Organising information: graphs

Communication 1

DHDK has its own Twitter account: @UniboDHDK

Communication 2

Yesterday, I've posted in the Telegram chat a sort of Christmas present – or, a kind of bonus of the course

It is available at: https://doi.org/10.5281/zenodo.2204837

Any question about the previous lecture?

Historic hero: Euler

He was one of the most important men of Science of the whole history

Contributions in Mathematics, Physics, Astronomy, Logics

His works created entirely-new scholarly disciplines and fields

E.g.: graph theory - by demonstrating the problem of the seven bridges of Königsberg

The city of Königsberg

Is it possible to walk around the city and to cross each of the bridges once and only once?
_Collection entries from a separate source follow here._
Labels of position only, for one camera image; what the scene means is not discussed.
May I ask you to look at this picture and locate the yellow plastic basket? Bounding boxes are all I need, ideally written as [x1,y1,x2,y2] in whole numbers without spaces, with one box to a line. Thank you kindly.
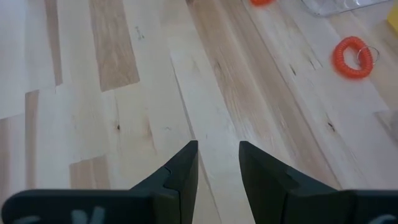
[386,4,398,34]

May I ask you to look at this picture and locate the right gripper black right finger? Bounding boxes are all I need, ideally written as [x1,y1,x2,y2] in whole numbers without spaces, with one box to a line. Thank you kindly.
[238,141,398,224]

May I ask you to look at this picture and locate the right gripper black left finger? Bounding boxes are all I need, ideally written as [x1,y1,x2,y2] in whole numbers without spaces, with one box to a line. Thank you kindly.
[1,139,199,224]

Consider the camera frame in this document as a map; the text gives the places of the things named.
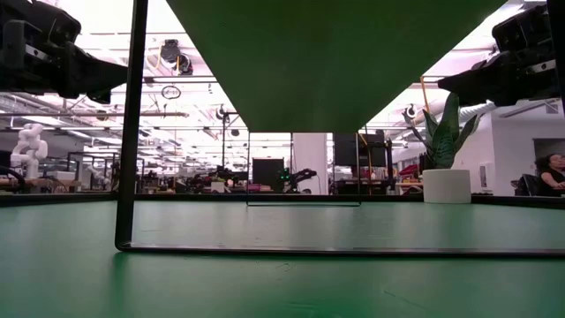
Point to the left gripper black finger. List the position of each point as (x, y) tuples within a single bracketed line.
[(99, 96), (92, 73)]

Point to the black background robot arm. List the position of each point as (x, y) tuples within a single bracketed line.
[(300, 174), (212, 176)]

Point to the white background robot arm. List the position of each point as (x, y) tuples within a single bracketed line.
[(28, 146)]

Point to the green snake plant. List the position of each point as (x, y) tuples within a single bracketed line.
[(443, 141)]

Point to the black ceiling-hung device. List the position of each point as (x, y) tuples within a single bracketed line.
[(174, 55)]

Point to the red background item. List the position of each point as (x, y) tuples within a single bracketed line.
[(408, 171)]

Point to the person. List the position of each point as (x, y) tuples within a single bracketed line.
[(552, 172)]

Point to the black office chair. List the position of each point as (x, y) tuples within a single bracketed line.
[(527, 185)]

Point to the black background monitor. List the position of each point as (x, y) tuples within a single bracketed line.
[(348, 150)]

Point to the black pole stand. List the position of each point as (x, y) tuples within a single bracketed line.
[(223, 137)]

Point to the black upright panel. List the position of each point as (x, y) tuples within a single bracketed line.
[(268, 174)]

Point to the green table mat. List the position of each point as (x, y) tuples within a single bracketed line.
[(265, 282)]

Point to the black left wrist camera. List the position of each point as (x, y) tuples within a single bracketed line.
[(62, 26)]

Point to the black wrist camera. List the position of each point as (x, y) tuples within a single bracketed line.
[(62, 26), (523, 26)]

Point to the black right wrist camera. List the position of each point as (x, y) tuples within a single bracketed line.
[(523, 26)]

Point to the black table frame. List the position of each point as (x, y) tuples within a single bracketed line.
[(66, 199)]

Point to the wooden shelf with black frame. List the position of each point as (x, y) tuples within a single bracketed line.
[(326, 66)]

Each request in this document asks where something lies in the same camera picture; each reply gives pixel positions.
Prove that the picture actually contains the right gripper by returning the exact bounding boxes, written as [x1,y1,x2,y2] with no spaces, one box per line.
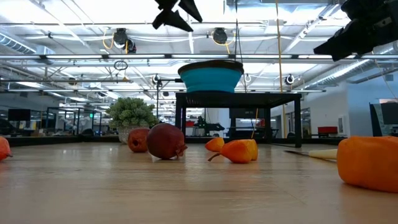
[313,0,386,62]

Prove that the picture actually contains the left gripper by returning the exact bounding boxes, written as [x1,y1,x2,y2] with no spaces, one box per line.
[152,0,203,33]

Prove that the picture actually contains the blue collapsible bowl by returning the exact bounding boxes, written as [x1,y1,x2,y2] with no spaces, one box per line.
[177,59,245,94]

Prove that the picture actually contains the pale yellow banana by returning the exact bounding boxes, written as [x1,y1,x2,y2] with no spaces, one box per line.
[284,148,338,163]

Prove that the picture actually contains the orange tangerine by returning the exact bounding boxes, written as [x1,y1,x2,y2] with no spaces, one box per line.
[336,135,398,194]

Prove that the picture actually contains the small orange pear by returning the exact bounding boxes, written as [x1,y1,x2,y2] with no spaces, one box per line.
[207,139,253,164]
[0,136,14,162]
[247,139,259,162]
[205,137,226,153]

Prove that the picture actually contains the red box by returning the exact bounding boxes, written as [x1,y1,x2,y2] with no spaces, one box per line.
[317,126,339,135]

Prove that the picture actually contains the dark computer monitor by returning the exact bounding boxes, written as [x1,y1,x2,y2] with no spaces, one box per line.
[369,98,398,138]

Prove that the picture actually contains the black mesh metal shelf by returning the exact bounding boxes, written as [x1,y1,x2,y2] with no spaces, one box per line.
[174,91,303,149]

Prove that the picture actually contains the green potted plant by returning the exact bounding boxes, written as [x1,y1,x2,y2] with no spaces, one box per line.
[105,97,160,145]

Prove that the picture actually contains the small dark monitor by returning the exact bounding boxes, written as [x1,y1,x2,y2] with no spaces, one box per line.
[7,108,32,122]

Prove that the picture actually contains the black ceiling cord reel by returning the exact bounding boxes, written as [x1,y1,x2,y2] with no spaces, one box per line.
[212,27,228,45]
[112,27,137,54]

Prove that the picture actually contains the black hanging cable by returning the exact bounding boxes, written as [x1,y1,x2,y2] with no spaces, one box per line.
[233,0,248,94]

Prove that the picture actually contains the black workstation frame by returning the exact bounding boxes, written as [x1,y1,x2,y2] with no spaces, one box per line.
[45,106,103,136]

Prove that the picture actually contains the black metal table frame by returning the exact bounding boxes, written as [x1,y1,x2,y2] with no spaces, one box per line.
[0,135,349,149]

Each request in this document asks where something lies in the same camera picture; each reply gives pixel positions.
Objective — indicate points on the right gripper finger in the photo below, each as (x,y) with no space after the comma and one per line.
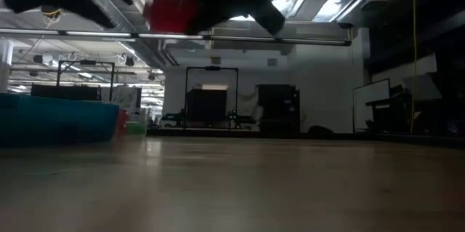
(207,15)
(269,14)

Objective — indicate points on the black cabinet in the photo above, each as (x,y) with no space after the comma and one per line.
(278,106)

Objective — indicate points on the blue plastic bin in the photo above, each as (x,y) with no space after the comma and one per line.
(54,119)

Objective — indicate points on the white board panel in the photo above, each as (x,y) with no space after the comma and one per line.
(370,104)

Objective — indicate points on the black aluminium table frame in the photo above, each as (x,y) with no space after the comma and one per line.
(254,134)

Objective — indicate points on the horizontal overhead rail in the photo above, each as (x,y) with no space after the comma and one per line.
(254,39)

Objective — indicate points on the background black rig frame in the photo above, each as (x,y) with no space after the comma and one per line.
(186,97)

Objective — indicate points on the black frame clamp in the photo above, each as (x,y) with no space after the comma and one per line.
(319,130)

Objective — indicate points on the clear plastic bin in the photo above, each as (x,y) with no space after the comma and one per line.
(140,115)

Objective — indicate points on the red two-stud block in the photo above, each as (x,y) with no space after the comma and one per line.
(122,121)
(170,14)

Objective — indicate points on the green plastic bowl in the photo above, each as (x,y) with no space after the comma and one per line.
(136,128)

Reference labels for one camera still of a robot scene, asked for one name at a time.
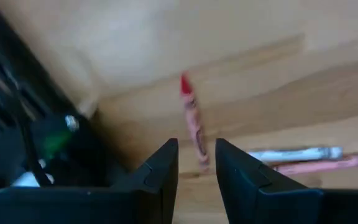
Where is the red crayon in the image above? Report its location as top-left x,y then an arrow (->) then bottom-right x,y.
272,151 -> 358,177
178,72 -> 211,171

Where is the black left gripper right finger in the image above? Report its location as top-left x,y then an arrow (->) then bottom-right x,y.
214,138 -> 358,224

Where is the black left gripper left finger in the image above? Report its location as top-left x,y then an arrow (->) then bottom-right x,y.
0,138 -> 179,224

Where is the white crayon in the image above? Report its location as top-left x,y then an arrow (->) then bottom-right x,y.
247,146 -> 344,163

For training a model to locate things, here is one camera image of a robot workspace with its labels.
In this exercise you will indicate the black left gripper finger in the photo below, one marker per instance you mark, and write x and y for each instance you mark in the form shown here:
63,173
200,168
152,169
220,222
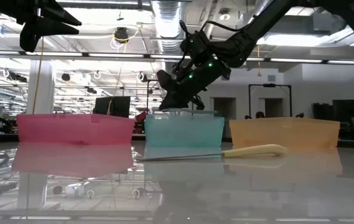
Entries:
52,30
57,14

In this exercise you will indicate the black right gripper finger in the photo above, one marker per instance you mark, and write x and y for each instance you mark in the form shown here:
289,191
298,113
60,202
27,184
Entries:
172,104

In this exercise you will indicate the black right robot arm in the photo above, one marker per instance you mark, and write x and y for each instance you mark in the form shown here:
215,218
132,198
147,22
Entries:
257,28

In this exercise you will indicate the teal plastic bin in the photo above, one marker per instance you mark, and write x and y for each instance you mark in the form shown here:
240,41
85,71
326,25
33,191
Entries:
184,130

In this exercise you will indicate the red background object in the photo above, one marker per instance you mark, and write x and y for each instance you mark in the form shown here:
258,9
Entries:
140,118

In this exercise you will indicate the white pillar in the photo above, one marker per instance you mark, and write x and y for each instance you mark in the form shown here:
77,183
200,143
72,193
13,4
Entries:
41,87

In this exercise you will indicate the black monitor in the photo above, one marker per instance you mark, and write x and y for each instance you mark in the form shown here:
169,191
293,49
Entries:
113,106
347,109

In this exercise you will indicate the long LED light bar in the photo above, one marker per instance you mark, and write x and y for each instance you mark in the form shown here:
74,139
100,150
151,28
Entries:
117,55

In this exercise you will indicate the pink plastic bin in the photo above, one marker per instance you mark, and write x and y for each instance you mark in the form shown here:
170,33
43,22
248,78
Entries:
77,129

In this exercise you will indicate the orange plastic bin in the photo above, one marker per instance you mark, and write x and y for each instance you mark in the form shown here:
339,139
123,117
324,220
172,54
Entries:
284,132

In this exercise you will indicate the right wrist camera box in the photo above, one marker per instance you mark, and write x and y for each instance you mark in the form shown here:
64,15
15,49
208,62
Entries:
195,43

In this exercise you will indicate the black overhead camera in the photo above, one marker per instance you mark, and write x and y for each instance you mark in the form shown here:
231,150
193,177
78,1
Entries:
121,34

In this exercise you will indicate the silver ceiling duct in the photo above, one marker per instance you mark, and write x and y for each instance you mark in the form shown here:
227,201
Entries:
168,18

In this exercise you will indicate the black frame stand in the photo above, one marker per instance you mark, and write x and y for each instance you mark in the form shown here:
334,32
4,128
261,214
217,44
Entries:
270,85

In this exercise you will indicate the wall vent grille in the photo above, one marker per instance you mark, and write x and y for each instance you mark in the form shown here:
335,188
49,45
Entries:
271,78

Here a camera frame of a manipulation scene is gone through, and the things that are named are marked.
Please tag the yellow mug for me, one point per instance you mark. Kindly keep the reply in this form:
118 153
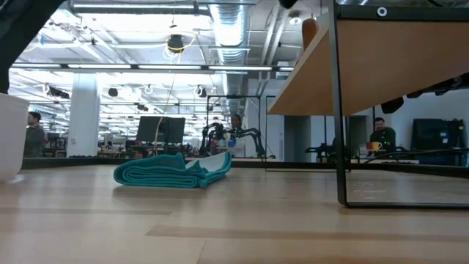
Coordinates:
376 145

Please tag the large black screen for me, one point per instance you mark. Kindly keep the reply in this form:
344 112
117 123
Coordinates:
436 133

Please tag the wooden tray with black ends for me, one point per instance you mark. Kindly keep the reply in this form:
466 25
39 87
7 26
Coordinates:
384 62

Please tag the teal folded towel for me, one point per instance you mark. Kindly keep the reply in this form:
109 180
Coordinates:
161 172

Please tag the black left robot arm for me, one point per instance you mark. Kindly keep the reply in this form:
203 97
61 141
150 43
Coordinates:
22 29

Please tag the white pillar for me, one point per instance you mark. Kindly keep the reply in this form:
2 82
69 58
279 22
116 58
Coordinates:
83 117

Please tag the background black monitor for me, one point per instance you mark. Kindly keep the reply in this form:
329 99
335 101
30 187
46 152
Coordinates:
150 130

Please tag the background black stand frame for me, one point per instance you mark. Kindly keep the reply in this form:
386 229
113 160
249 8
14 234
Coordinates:
234 96

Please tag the person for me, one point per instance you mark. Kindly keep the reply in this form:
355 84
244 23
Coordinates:
236 121
383 137
33 139

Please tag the background black robot arm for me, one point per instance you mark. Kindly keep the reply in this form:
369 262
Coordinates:
322 149
214 132
253 132

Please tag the white ceramic mug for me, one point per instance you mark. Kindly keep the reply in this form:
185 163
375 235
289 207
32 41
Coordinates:
12 139

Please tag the black aluminium table frame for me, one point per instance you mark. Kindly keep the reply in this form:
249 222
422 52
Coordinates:
55 163

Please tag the black ceiling camera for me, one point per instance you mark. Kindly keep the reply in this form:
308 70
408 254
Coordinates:
176 43

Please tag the silver air duct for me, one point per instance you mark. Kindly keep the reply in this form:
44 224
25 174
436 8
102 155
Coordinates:
229 29

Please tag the overhead light bar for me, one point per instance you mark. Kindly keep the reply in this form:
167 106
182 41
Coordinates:
238 67

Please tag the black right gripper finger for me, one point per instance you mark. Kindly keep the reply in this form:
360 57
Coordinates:
392 105

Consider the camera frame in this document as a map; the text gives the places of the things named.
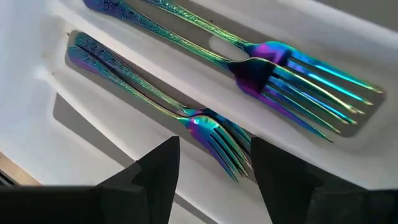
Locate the iridescent teal purple fork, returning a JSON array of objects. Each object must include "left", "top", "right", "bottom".
[
  {"left": 82, "top": 0, "right": 366, "bottom": 143},
  {"left": 141, "top": 0, "right": 384, "bottom": 94}
]

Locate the white plastic cutlery tray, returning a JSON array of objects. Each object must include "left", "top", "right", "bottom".
[{"left": 0, "top": 0, "right": 398, "bottom": 224}]

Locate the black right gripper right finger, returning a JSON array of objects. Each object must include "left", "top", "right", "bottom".
[{"left": 250, "top": 136, "right": 324, "bottom": 224}]

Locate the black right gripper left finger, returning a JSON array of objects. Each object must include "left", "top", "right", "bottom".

Graph: nodes (circles) connected by edges

Resolution

An edge is followed every time one enters in a node, and another edge is needed to go out from that node

Each node, except the starting and ending nodes, should have an even number of edges for being satisfactorily traversed one or more times

But all the nodes in the graph have an odd number of edges

Contradiction: the problem of the seven bridges of Königsberg has no solution

Graph

Data structure used to describe in abstract terms several well-known situations

  • Routes between cities

  • Connections to people you know in social networks

  • Organisation of links between webpages on the Web

Two different kinds of graphs

  • undirected graphs, where an edge can be traversed in one way or the other indifferently

  • directed graphs, where the edge has a clear specification of the node-to-node direction that can be followed

Python package: NetworkX

Undirected graph

Constructor: Graph()

Used for creating undirected graphs without any possible multiple edge between two nodes

Constructor: MultiGraph()

Used for creating undirected graphs which permit the specification of multiple edges between the same two nodes

NetworkX package allows us to associate as a node any possible immutable object definable in Python, that can be, thus, connected by means of one or more edges

Methods

add a node: <graph>.add_node(<node>)

If a node with that value is already present, the method has no effect on the graph

add an edge: <graph>.add_edge(<node_1>, <node_2>)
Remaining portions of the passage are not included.